You might move to a totally different country for all sorts of reasons. Ideally, you’ll have had plenty of time to plan and prepare, but it doesn’t always work out that way. If you’ve moved quickly for work, spotted an unmissable opportunity or otherwise had to up and leave without delay, you might have to integrate into a new way of life immediately. Even if it wasn’t that fast, you might have left the language until later as it’s so much easier to pick up what you need while you’re immersed in it. No matter your planned approach, these 10 tips will speed up the process and have you speaking like a local in no time.
1. Always Keep an Ear Out for Common Spoken Phrases
While this tip depends on who you encounter from day to day, there’s a good chance that if the locals around you use specific phrases regularly, they could be useful to you too. It could be anything from ordering a coffee to greeting strangers. You can also improve on this as you learn more, as you’ll start to understand some parts of conversations and can focus heavily on the words you don’t know. This will naturally expand your useful vocabulary further.
2. Befriend a Local Employee
It doesn’t matter the country you’re in – most employees would rather stop to chat than do work. If you find a favourite local restaurant or shop and show up often enough, you stand a chance of befriending someone who works there. Not only do you have the opportunity to put the first tip to work in these situations, but you’ll have a native speaker to consult if you run into any issues.
At the same time, you have to remember that while these people are paid, it’s not by you and they are not your personal tutors. Indeed, friendships based on what you can get out of it rarely work out, so take a natural approach to learning in this context.
3. Always Keep a Dictionary or Translation App on You
Regardless of your progress, until you become fluent, you’ll encounter situations where you can’t say what you’d like to. Here, you have no option but to consult your trusty mobile app to achieve what you need to.
4. Avoid Using Translation Apps unless it’s an Emergency
If you rely on apps to help you out in everyday situations, it’s easy to forget the desire to learn and to focus instead on whipping out the app to see you through. The longer you do this for, the longer you’ll need to keep on doing it. Unless you’re completely stuck, try to save these aids for after a conversation to look up specific words and phrases you didn’t understand or couldn’t put together yourself.
5. Take an Online Course
While it’s great to pick up a language through immersion, there’s no structure to it, and this can affect your mastery of the language. It is easier to learn a language when you don’t just know what to say, but why it is said that way. Online learning, either in the form of a course or one to one tuition, will enable you to enjoy a focused, structured approach to the basics while those around you help with nuance.
6. Make Use of Those with Multilingual Experience
If you haven’t yet moved into permanent accommodation and still live in a hotel, the team members there are a great way to learn the specifics of your surroundings. Those at the front desk and throughout the establishment will have plenty of experience with those that don’t necessarily know the language, and they’ll also know the best places to go nearby for those that want to practice. If you’re still in the early stages of learning, you can also ask about situations where people also speak your native language. It’s not always possible, but certainly worth the ask.

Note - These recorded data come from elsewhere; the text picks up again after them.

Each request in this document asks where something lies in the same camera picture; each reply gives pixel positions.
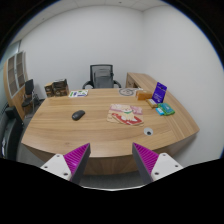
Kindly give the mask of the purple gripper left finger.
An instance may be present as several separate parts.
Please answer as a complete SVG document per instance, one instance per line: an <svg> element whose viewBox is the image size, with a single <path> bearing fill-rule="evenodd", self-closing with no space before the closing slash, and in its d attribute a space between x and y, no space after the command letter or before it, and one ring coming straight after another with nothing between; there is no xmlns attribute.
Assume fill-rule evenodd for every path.
<svg viewBox="0 0 224 224"><path fill-rule="evenodd" d="M90 153L90 144L87 143L65 155L55 154L41 168L74 184L79 184Z"/></svg>

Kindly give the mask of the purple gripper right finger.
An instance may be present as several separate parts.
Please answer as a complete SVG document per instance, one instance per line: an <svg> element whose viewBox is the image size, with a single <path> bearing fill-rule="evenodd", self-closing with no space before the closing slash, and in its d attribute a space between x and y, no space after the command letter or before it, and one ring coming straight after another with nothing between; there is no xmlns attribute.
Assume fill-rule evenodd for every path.
<svg viewBox="0 0 224 224"><path fill-rule="evenodd" d="M182 169L182 166L167 153L157 154L137 143L132 144L132 154L144 184Z"/></svg>

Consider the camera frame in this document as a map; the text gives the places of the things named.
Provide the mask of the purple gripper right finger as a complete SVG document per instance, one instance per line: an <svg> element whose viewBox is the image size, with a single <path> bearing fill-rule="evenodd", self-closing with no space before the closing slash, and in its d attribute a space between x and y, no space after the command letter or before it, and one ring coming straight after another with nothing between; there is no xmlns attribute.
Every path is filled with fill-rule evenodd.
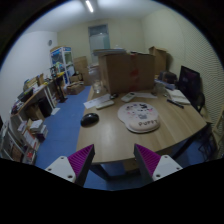
<svg viewBox="0 0 224 224"><path fill-rule="evenodd" d="M182 169L169 155L160 156L139 144L134 145L134 155L145 183L160 180Z"/></svg>

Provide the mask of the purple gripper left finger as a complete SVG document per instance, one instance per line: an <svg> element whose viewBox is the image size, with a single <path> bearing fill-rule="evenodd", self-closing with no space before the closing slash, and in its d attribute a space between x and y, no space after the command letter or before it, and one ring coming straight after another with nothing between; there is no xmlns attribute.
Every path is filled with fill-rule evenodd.
<svg viewBox="0 0 224 224"><path fill-rule="evenodd" d="M58 157L46 168L46 171L79 186L83 186L94 155L94 145L91 144L68 157Z"/></svg>

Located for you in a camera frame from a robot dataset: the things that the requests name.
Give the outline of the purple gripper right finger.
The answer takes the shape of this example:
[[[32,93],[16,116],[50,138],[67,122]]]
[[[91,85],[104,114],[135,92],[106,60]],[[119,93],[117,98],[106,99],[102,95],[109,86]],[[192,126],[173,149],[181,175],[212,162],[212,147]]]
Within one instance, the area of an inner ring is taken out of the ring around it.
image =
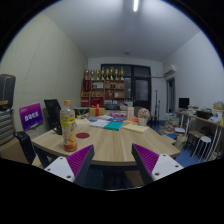
[[[183,166],[168,154],[157,154],[137,144],[132,144],[132,155],[144,185],[183,169]]]

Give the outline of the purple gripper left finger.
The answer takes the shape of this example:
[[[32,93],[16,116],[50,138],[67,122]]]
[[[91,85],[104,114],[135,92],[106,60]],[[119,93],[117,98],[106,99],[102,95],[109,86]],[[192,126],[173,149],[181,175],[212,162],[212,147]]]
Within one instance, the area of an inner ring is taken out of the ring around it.
[[[93,156],[94,145],[89,145],[68,157],[58,157],[45,171],[82,186]]]

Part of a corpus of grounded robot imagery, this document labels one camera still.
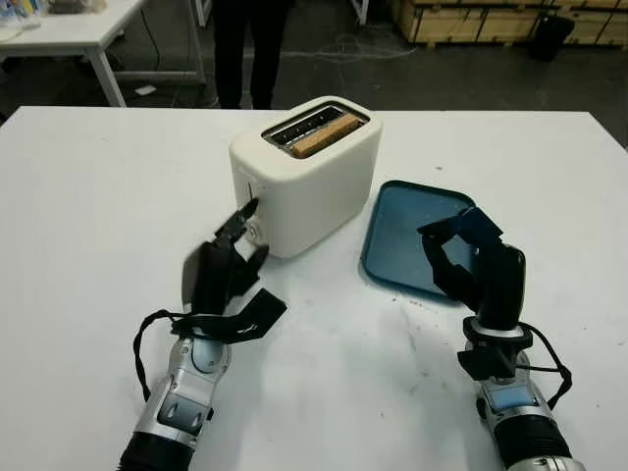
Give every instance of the table surface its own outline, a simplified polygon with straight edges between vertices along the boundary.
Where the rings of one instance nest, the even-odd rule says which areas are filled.
[[[40,27],[26,29],[9,41],[0,42],[0,51],[16,48],[104,47],[145,1],[107,0],[107,8],[100,13],[43,16]]]
[[[1,469],[115,468],[143,406],[132,337],[181,309],[184,258],[235,208],[229,143],[275,113],[22,108],[0,129]],[[289,311],[234,346],[191,469],[500,469],[456,361],[469,311],[358,271],[391,179],[468,194],[525,251],[523,318],[574,375],[561,431],[591,470],[628,461],[628,155],[586,113],[379,115],[368,203],[264,267]],[[149,384],[167,324],[145,336]],[[550,363],[539,342],[531,358]],[[547,397],[559,383],[535,378]]]

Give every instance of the black bin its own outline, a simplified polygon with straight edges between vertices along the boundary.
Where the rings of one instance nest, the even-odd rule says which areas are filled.
[[[530,43],[530,55],[540,61],[550,61],[558,53],[575,24],[568,18],[541,13],[539,25]]]

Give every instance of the white table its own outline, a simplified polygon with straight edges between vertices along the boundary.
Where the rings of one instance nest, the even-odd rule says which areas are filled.
[[[275,113],[22,108],[0,129],[0,469],[115,468],[143,405],[132,337],[181,309],[184,258],[235,208],[229,143]],[[364,210],[264,267],[289,311],[235,345],[191,469],[500,469],[455,356],[469,311],[358,274],[390,179],[467,193],[525,251],[524,319],[574,374],[560,428],[588,469],[627,462],[628,155],[585,113],[380,116]],[[149,384],[167,324],[145,336]],[[559,383],[535,377],[547,396]]]
[[[111,106],[125,107],[125,99],[116,79],[194,80],[205,82],[200,43],[189,0],[183,0],[188,12],[190,61],[194,71],[184,72],[119,72],[111,70],[107,47],[146,0],[107,0],[100,13],[83,15],[48,15],[41,26],[26,29],[17,37],[0,42],[2,56],[77,56],[86,55],[91,62]]]

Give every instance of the gray floor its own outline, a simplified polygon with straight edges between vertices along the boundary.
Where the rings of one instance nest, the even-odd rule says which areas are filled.
[[[161,69],[184,67],[188,31],[180,1],[150,0],[146,15],[161,50]],[[200,34],[210,73],[211,26]],[[154,66],[155,52],[139,16],[111,52],[127,69]],[[248,76],[250,39],[245,56]],[[22,104],[105,104],[95,78],[82,73],[73,59],[24,60],[0,76],[0,84],[0,112],[5,115]],[[136,86],[124,86],[130,106],[216,106],[211,76],[205,88],[161,86],[143,98],[134,95]],[[628,145],[626,52],[567,48],[553,62],[540,63],[520,47],[414,48],[386,15],[359,28],[348,1],[297,0],[288,20],[274,107],[289,108],[322,94],[382,110],[583,110]],[[246,93],[242,105],[250,106]]]

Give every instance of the robotic arm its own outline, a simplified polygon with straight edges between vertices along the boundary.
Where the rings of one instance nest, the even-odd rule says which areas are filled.
[[[195,277],[183,276],[183,303],[189,301],[189,314],[162,310],[142,322],[133,351],[146,405],[119,471],[185,471],[203,425],[212,418],[212,396],[229,367],[230,344],[264,337],[286,311],[282,301],[260,289],[239,314],[224,317],[232,298],[259,280],[257,272],[268,255],[268,246],[261,246],[245,260],[235,248],[256,208],[253,199],[187,260],[183,270],[195,271]],[[151,392],[139,350],[144,330],[163,318],[172,321],[172,333],[179,339],[171,350],[167,375]]]
[[[417,230],[434,270],[434,283],[447,296],[476,313],[464,319],[467,337],[458,352],[462,368],[480,383],[478,413],[491,430],[508,471],[586,471],[571,452],[551,415],[571,388],[571,373],[545,336],[519,322],[525,285],[525,256],[499,238],[502,231],[477,207]],[[476,276],[452,265],[443,244],[454,236],[477,247]],[[532,334],[546,345],[556,368],[530,366],[525,349]],[[530,370],[557,372],[563,384],[546,401],[530,379]]]

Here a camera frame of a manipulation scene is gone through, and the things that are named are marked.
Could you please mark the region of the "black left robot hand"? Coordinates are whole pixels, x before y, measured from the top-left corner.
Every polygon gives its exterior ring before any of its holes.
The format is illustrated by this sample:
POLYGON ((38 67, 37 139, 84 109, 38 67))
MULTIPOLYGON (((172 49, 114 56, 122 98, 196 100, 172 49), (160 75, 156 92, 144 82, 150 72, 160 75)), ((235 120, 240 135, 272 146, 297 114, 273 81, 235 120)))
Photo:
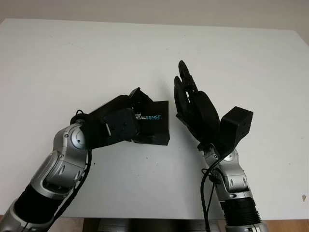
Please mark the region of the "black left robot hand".
POLYGON ((80 127, 86 147, 96 149, 133 140, 140 132, 134 110, 152 102, 138 87, 129 95, 120 95, 87 114, 80 127))

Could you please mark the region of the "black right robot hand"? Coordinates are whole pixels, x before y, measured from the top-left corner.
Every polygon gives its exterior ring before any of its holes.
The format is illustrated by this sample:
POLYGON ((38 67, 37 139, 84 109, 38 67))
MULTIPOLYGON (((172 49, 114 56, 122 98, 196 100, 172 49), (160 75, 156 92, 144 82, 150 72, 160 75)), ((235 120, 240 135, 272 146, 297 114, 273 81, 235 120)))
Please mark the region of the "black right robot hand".
POLYGON ((220 119, 208 95, 198 90, 185 62, 178 64, 179 75, 174 78, 176 117, 203 145, 216 143, 220 119))

7. Practice at Every Opportunity
If you decide to seek out places where you might speak in your own language, you need to phase them out sooner rather than later. Remember that immersion is the key, and if you want to pick up a language quickly, you need to use it. Whether you go to a shop or a bar, bring out your inner extrovert and use the language as exclusively as you can.
8. Find Local People with a Similar Mindset
There are plenty of apps and online tools that can help you to find like-minded people. As long as you know enough of the native language to explain that you’re not yet fully proficient and hopeful to learn, you’ll make new connections and have the opportunity to practice in real-life scenarios.
9. Try to Avoid being Someone Else’s Tutor Early On
It is not uncommon for the tables to turn and for people you want to practice with instead taking the opportunity to practice their English with you. While selfish, it is best to try to avoid this until you’re comfortable holding a conversation. They have the benefit of speaking the same language as everyone else around you. You don’t, so it’s fair to say your need is more significant right now.
10. Trade Services as You Get More Comfortable
Note that we mentioned timing in the previous tip. Once you have the basics down and want to learn more, a practice partner with the same goals but the other way around can be invaluable. The main thing here is that you both need to accept that this is a mutual agreement. Split the load, conversing in your native language one day and theirs another. You want to keep pace with each other. Fortunately, the friendship you can build throughout this process should see you both pulling for each other with your respective best interests at heart.